Property is for sale and redevelopment

2018. July 20. A redevelopment of the former Ariel Sands hotel could still be on the cards with a group from North America said to be heading to the island to look at the property and talk to movie star owner Michael Douglas. Lou Maroun, a US developer and adviser who has been associated with the Ariel Sands redevelopment project, said: “There is a possibility something is going to happen. “There is a group coming from North America to see if it is viable and to speak with Michael.” The South Shore property is on the market for $12.5 million. The 14.5-acre former Ariel Sands hotel and cottage colony in Devonshire closed in January 2008 and the site was later cleared in anticipation of redevelopment. Despite several resort development plans for the location over the past decade, including interest from the Hilton hotel group, none came to fruition. The Bermuda home of Mr Douglas and his actress wife, Catherine Zeta Jones, is also for sale. Longford House, in Warwick, was put on the market in 2016. The eight-bedroom house has a guest cottage, apartment and caretaker’s cottage. The luxury home is advertised for $10.6 million by Rego Sotheby’s International Realty, which is also advertising the Ariel Sands site and took the photo of it. The Ariel Sands property was used for a three-month pop-up innovation campus and beach club hosted by Bermudian-based Hub Culture last year. Mr Douglas, 73, is the son of Hollywood legend Kirk Douglas and the late Bermudian actress Diana Dill. The Dill family’s ancestry in Bermuda dates back to 1630. The family first owned the Ariel Sands property in the 1840s and it opened as a hotel resort in 1954. Mr Douglas and Ms Zeta Jones also own properties in the US and Spain. He was in France this week to promote the release of his latest movie, Ant-Man and the Wasp.

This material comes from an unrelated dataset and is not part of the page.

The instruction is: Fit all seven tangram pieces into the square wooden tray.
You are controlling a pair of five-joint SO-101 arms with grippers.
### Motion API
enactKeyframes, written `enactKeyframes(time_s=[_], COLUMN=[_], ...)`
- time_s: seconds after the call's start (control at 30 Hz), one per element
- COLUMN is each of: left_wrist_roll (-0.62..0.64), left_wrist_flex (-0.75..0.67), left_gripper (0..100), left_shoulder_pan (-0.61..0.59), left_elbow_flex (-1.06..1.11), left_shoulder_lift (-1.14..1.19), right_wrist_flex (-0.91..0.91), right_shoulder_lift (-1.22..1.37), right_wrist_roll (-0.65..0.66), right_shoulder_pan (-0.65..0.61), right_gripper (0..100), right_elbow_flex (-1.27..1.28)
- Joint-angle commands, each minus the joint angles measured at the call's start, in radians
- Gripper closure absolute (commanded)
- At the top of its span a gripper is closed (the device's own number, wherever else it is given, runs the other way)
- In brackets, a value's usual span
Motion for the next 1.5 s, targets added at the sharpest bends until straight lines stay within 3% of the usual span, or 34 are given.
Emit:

2017. May 31. Plans to resurrect Ariel Sands are still on the cards, according to co-owner Michael Douglas. In an article in Forbes magazine, highlighting the Academy Award winner’s connection to Bermuda and the America’s Cup, Mr Douglas said the redevelopment of the resort was one of several projects he has in the fire. The story by Bill Springer states: “Douglas is working closely with local experts in Bermuda on the development of the property, and he’s quick to add that being involved in Ariel Sands as a real estate developer is a bit different than just going down to hang out and have fun. But he cares about the legacy of the property, and hopes Ariel Sands will give something positive back to the island he obviously loves very much.” Mr Douglas hails the island as a tourist destination, saying: “Bermuda has some of the best beaches in the world. The water is warm in the summer. The golf courses are gorgeous. The people are sophisticated. And the America’s Cup has really made Bermuda the place to be this summer.” Ariel Sands shut its doors in 2008, but plans to redevelop the Devonshire resort property have been discussed for years. Back in 2014 when ground was being broken, the project was billed to be an $85 million luxury resort consisting of 85 hotel keys located in 33 cottages and six suites. However, a scaled-down version was presented to the Department of Planning in April 2015 with 26 villas and 20 rooms in the main hotel building. Late last year, Mr Douglas said he had been working to find a new partner in the project to bring some segment to life in time for the America’s Cup.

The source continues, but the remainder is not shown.